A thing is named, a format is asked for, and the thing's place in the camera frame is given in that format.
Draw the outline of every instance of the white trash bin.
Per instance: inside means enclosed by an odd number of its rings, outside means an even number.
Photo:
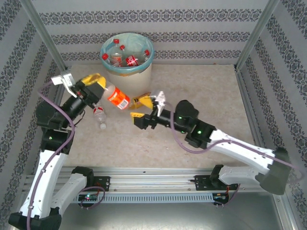
[[[150,52],[148,60],[136,67],[118,68],[109,65],[102,60],[102,55],[112,47],[113,39],[119,39],[119,45],[126,47],[125,54],[127,56],[137,52],[143,53],[144,50],[148,49]],[[135,33],[113,36],[102,45],[100,51],[100,59],[108,71],[109,81],[131,99],[149,91],[153,57],[154,48],[152,42],[147,37]]]

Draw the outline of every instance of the purple cable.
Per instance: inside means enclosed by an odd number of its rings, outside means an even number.
[[[175,141],[177,142],[177,144],[178,144],[183,150],[185,150],[185,151],[187,151],[187,152],[190,152],[190,153],[193,153],[193,154],[200,154],[200,153],[205,153],[205,152],[209,151],[210,149],[212,149],[214,146],[216,146],[216,145],[218,145],[218,144],[221,144],[221,143],[233,143],[233,144],[238,145],[238,146],[241,146],[241,147],[243,147],[243,148],[245,148],[245,149],[247,149],[247,150],[250,150],[250,151],[252,151],[252,152],[255,152],[255,153],[257,153],[257,154],[259,154],[259,155],[261,155],[261,156],[267,157],[267,158],[269,158],[269,159],[271,159],[271,160],[273,160],[273,161],[277,161],[277,162],[279,162],[279,163],[281,163],[281,164],[284,164],[284,165],[286,165],[286,166],[289,166],[290,168],[293,168],[293,169],[296,169],[296,170],[300,171],[300,172],[301,172],[301,177],[298,178],[298,179],[296,179],[296,180],[290,181],[289,184],[295,184],[295,183],[301,181],[301,180],[305,177],[304,171],[301,170],[299,167],[297,167],[297,166],[295,166],[295,165],[293,165],[293,164],[290,164],[290,163],[288,163],[288,162],[285,162],[285,161],[283,161],[283,160],[281,160],[281,159],[278,159],[278,158],[269,156],[269,155],[267,155],[267,154],[265,154],[265,153],[263,153],[263,152],[260,152],[260,151],[258,151],[258,150],[256,150],[256,149],[253,149],[253,148],[251,148],[251,147],[249,147],[249,146],[246,146],[246,145],[244,145],[244,144],[242,144],[242,143],[240,143],[240,142],[234,141],[234,140],[218,140],[218,141],[214,142],[212,145],[210,145],[209,147],[207,147],[206,149],[199,150],[199,151],[195,151],[195,150],[188,149],[187,147],[185,147],[185,146],[181,143],[181,141],[180,141],[180,140],[178,139],[178,137],[177,137],[176,130],[175,130],[175,125],[174,125],[174,108],[173,108],[173,106],[172,106],[170,103],[168,103],[168,102],[165,102],[165,104],[167,104],[167,105],[171,108],[171,121],[170,121],[171,124],[170,124],[170,125],[171,125],[171,130],[172,130],[172,133],[173,133],[173,137],[174,137]]]
[[[106,191],[103,187],[100,187],[100,186],[87,187],[87,188],[82,189],[80,192],[83,192],[83,191],[86,191],[86,190],[89,190],[89,189],[93,189],[93,188],[101,189],[104,192],[104,195],[102,196],[101,200],[99,200],[96,204],[93,204],[90,207],[86,207],[86,209],[92,209],[92,208],[96,207],[97,205],[99,205],[105,199]],[[80,203],[81,208],[85,208],[85,207],[82,206],[83,201],[86,201],[86,200],[81,201],[81,203]]]
[[[67,138],[67,140],[52,154],[52,156],[48,159],[48,161],[45,163],[44,167],[42,168],[42,170],[40,171],[38,177],[37,177],[37,180],[34,184],[34,187],[33,187],[33,191],[32,191],[32,194],[31,194],[31,198],[30,198],[30,204],[29,204],[29,210],[28,210],[28,216],[27,216],[27,230],[30,230],[31,229],[31,226],[30,226],[30,220],[31,220],[31,213],[32,213],[32,209],[30,208],[32,205],[33,205],[33,202],[34,202],[34,197],[35,197],[35,193],[37,191],[37,187],[38,187],[38,184],[39,184],[39,181],[40,179],[42,178],[43,176],[43,173],[44,171],[46,170],[47,166],[50,164],[50,162],[52,161],[52,159],[62,150],[62,148],[64,148],[72,139],[74,133],[75,133],[75,125],[73,124],[71,118],[60,108],[58,107],[55,103],[53,103],[50,99],[48,99],[47,97],[45,97],[41,91],[43,88],[51,85],[52,82],[49,82],[45,85],[43,85],[43,87],[41,87],[39,90],[38,90],[38,95],[43,98],[47,103],[49,103],[51,106],[53,106],[56,110],[58,110],[69,122],[70,126],[71,126],[71,134],[69,135],[69,137]]]

********

Your instructions
Each line in the listing that contains "outline" should be returned.

Task solution
Draw the outline of every instance of the white trash bin.
Draw the outline of every instance of the purple cable.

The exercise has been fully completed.